I shrugged. "I don't know, but part of her wanted to do it. Does it really matter, the reason she joined? The damage was done, the elves still died. She still died, whether she was forced into it or not." Avi was back at the table, with the full pot. I turned to her. "Well, does it matter why she did it?" She gave an angry little hiss.

"You don't ask me this!" She turned her back on us and stomped over to the cupboard. Amy looked at me reproachfully.

"That wasn't a fair question."

"Since when have I been fair?"

"Oh, should I lower my expectations for you?" Avi was setting out some of my mismatched mugs on the table. "I've decided to go back to my name." I looked at her in silence.

"While I was giving the Aurors my statement, I was just thinking how much easier it would be, no evasions, no half-truths. And if I do it now, well, the news is so full of everything else, it's probably my best chance of avoiding a fuss."

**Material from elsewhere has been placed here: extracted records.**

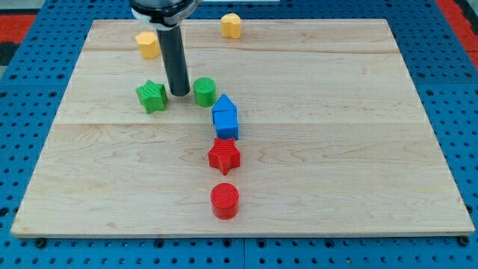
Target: Push the green circle towards the left of the blue triangle
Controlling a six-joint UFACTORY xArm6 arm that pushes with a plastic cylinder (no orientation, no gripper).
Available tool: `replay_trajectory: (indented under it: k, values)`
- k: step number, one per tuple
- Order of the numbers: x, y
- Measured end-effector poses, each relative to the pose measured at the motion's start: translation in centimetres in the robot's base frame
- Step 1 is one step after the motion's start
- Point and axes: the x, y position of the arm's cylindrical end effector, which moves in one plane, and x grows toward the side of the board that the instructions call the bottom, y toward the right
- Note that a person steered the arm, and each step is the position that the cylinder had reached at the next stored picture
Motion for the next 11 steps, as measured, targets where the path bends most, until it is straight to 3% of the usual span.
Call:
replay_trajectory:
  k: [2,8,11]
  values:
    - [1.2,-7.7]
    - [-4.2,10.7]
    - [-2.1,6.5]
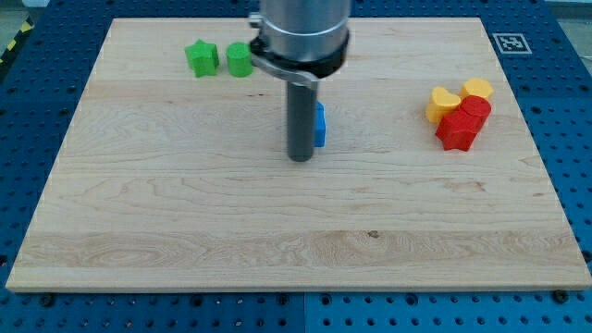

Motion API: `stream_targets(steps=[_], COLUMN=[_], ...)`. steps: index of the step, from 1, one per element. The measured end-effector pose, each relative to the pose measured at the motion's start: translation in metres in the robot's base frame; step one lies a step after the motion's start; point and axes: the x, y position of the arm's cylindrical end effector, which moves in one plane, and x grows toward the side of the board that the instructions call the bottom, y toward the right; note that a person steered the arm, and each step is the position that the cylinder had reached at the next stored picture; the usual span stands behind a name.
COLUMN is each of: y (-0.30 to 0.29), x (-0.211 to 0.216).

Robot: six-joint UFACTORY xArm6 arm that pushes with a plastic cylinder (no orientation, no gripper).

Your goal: Move the arm to the left of the green star

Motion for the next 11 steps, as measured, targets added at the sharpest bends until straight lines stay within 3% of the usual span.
stream_targets(steps=[2, 3, 4, 5, 7, 8, 10, 11], y=[-0.070, -0.084, -0.085, -0.088, -0.186, -0.199, -0.239, -0.239], x=[0.002, -0.010, -0.054, -0.057, -0.057, -0.078, -0.166, -0.172])
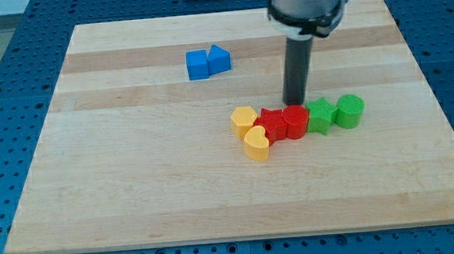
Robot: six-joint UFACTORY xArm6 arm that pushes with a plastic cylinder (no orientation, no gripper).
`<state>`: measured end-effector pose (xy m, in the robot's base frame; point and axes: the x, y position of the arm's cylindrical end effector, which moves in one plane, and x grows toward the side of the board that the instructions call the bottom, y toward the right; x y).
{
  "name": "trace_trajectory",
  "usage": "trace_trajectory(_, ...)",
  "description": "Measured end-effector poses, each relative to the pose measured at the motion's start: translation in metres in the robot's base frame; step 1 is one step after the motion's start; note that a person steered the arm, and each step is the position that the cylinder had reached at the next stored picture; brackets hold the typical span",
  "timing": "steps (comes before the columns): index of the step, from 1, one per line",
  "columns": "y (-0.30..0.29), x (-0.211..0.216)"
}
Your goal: Push the green circle to the top
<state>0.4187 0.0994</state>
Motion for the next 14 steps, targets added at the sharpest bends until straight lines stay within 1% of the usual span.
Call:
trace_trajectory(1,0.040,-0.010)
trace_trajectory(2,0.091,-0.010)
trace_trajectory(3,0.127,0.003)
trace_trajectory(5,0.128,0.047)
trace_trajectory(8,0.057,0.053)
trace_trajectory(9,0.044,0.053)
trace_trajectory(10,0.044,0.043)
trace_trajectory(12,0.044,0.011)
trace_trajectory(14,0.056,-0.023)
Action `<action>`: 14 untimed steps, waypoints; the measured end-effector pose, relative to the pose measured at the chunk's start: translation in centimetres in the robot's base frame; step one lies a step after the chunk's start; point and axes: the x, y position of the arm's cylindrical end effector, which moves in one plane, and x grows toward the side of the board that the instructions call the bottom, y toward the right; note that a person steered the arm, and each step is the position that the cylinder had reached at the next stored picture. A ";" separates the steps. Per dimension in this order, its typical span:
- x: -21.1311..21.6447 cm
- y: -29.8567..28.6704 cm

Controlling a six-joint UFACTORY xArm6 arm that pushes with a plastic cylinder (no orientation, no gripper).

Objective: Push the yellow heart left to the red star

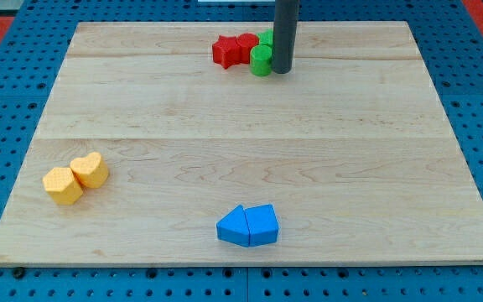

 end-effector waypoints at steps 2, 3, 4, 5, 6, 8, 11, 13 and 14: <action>7.8 0.5; 13.3 1.6; 19.1 0.2; 22.2 -2.9; 23.4 -8.9; 27.8 -20.2; 21.2 -26.5; 13.9 -24.2; 10.6 -21.9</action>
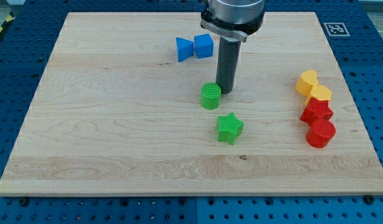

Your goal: Push the green circle into the green star

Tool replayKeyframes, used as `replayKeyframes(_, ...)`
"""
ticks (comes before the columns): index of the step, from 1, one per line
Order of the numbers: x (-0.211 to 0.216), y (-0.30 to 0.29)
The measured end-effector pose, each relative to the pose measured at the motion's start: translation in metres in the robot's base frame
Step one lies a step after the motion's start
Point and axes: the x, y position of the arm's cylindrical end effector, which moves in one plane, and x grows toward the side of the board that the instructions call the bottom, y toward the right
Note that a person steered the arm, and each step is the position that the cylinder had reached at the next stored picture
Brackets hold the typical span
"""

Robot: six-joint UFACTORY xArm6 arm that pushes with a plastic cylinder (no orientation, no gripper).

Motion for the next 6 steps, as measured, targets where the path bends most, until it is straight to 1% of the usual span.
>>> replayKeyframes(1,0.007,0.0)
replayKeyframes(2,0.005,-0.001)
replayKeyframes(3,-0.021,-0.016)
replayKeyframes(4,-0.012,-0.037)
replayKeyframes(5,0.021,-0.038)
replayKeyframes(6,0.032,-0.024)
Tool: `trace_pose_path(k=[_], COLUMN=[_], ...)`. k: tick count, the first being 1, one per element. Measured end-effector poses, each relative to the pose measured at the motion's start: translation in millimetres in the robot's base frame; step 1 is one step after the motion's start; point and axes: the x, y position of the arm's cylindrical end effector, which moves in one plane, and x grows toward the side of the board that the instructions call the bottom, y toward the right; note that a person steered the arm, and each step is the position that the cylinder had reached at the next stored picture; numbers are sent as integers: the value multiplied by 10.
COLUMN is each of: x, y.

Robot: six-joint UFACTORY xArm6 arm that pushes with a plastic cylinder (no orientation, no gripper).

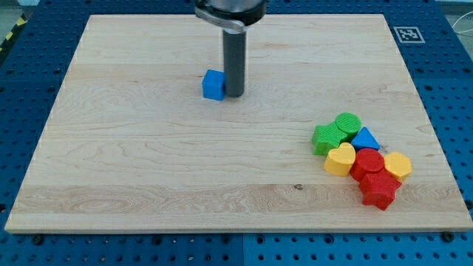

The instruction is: Slide blue cube towards the right side

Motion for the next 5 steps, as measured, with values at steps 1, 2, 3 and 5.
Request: trace_pose_path(k=[1, 2, 3, 5], x=[-81, -171, -171, -169], y=[-171, -171, -172, -42])
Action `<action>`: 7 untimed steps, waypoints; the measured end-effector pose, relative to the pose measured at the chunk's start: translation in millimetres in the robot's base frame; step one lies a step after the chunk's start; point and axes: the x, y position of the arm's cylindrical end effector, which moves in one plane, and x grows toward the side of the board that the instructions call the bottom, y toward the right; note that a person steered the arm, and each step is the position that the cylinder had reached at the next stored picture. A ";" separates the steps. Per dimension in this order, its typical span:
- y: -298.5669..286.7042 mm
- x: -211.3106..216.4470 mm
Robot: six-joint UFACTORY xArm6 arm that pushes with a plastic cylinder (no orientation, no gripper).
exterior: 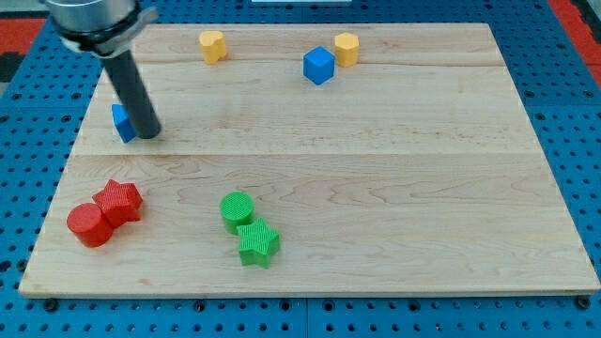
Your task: Slide blue cube closer to the blue triangle
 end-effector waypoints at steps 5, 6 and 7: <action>164.9 -133.4; 80.3 -103.6; 9.0 -80.0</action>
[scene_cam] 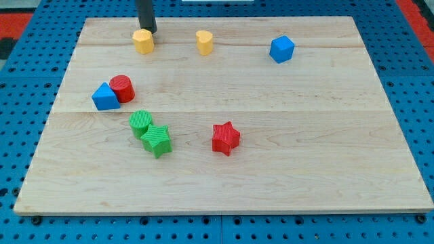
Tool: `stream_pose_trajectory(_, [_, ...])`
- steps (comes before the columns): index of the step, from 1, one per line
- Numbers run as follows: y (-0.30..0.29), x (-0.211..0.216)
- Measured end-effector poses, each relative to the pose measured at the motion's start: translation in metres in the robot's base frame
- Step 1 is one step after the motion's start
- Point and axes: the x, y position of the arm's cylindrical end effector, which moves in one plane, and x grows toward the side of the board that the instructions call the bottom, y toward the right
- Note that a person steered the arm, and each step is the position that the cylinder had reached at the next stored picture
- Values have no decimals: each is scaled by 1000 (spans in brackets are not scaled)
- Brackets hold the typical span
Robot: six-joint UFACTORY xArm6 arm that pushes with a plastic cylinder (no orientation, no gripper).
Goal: Move the red circle away from the blue triangle
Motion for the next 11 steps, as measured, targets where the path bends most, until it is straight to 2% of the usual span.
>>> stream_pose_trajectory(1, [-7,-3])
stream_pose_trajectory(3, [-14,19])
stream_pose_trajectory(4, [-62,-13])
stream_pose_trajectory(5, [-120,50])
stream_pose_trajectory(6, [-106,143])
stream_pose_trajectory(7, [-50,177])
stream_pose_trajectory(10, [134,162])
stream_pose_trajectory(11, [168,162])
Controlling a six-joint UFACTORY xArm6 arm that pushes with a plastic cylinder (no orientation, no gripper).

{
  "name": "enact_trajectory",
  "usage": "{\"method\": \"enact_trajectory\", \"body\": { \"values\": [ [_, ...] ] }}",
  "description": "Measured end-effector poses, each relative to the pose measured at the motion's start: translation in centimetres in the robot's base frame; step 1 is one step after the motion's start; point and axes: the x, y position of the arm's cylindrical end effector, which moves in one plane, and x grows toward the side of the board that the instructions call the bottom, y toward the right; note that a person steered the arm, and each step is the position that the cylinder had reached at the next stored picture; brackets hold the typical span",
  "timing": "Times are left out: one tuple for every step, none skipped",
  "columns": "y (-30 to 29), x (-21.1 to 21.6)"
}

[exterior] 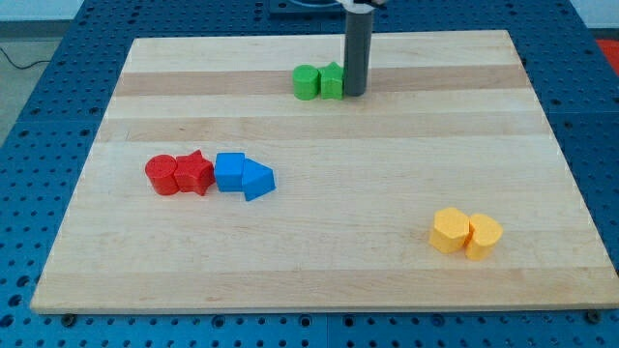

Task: Move the arm to the right side of the board

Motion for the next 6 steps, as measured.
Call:
{"method": "enact_trajectory", "body": {
  "values": [
    [0.3,0.2],
    [5.9,2.6],
    [15.3,7.6],
    [22.0,15.6],
    [24.3,24.7],
    [22.4,30.0]
  ]
}}
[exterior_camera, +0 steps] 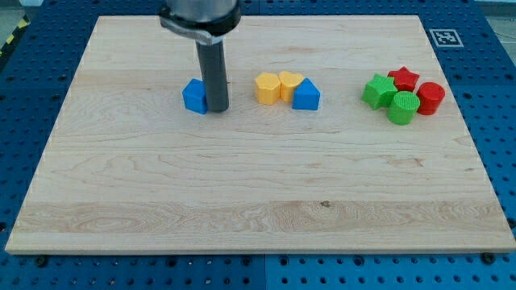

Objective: Move blue cube towards the left side of the board

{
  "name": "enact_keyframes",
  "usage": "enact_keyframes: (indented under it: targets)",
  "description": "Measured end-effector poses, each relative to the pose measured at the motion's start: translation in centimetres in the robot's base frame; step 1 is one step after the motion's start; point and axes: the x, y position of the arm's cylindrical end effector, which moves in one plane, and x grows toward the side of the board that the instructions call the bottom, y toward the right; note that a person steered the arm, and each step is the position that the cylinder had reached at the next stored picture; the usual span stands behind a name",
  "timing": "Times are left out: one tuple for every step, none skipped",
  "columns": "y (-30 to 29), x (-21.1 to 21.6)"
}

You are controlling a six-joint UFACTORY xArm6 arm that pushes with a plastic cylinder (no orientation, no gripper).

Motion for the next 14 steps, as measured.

"I wanted to tell you first, before I go ahead. I'm not going to mention meeting you now, of course, but your name is going to come up in how I managed to get out. If it does get into the news, you might see your name too. I just wanted you to be prepared for the possibility." She looked at me closely. "Are you alright with that?"

Why did she ask? "It's your choice to make."

"But it affects you too. It – " She cut off with an expression of trying to twist her mouth around something unpleasant. "It's been bothering me," she finished.

"All right, so you go back to your name then."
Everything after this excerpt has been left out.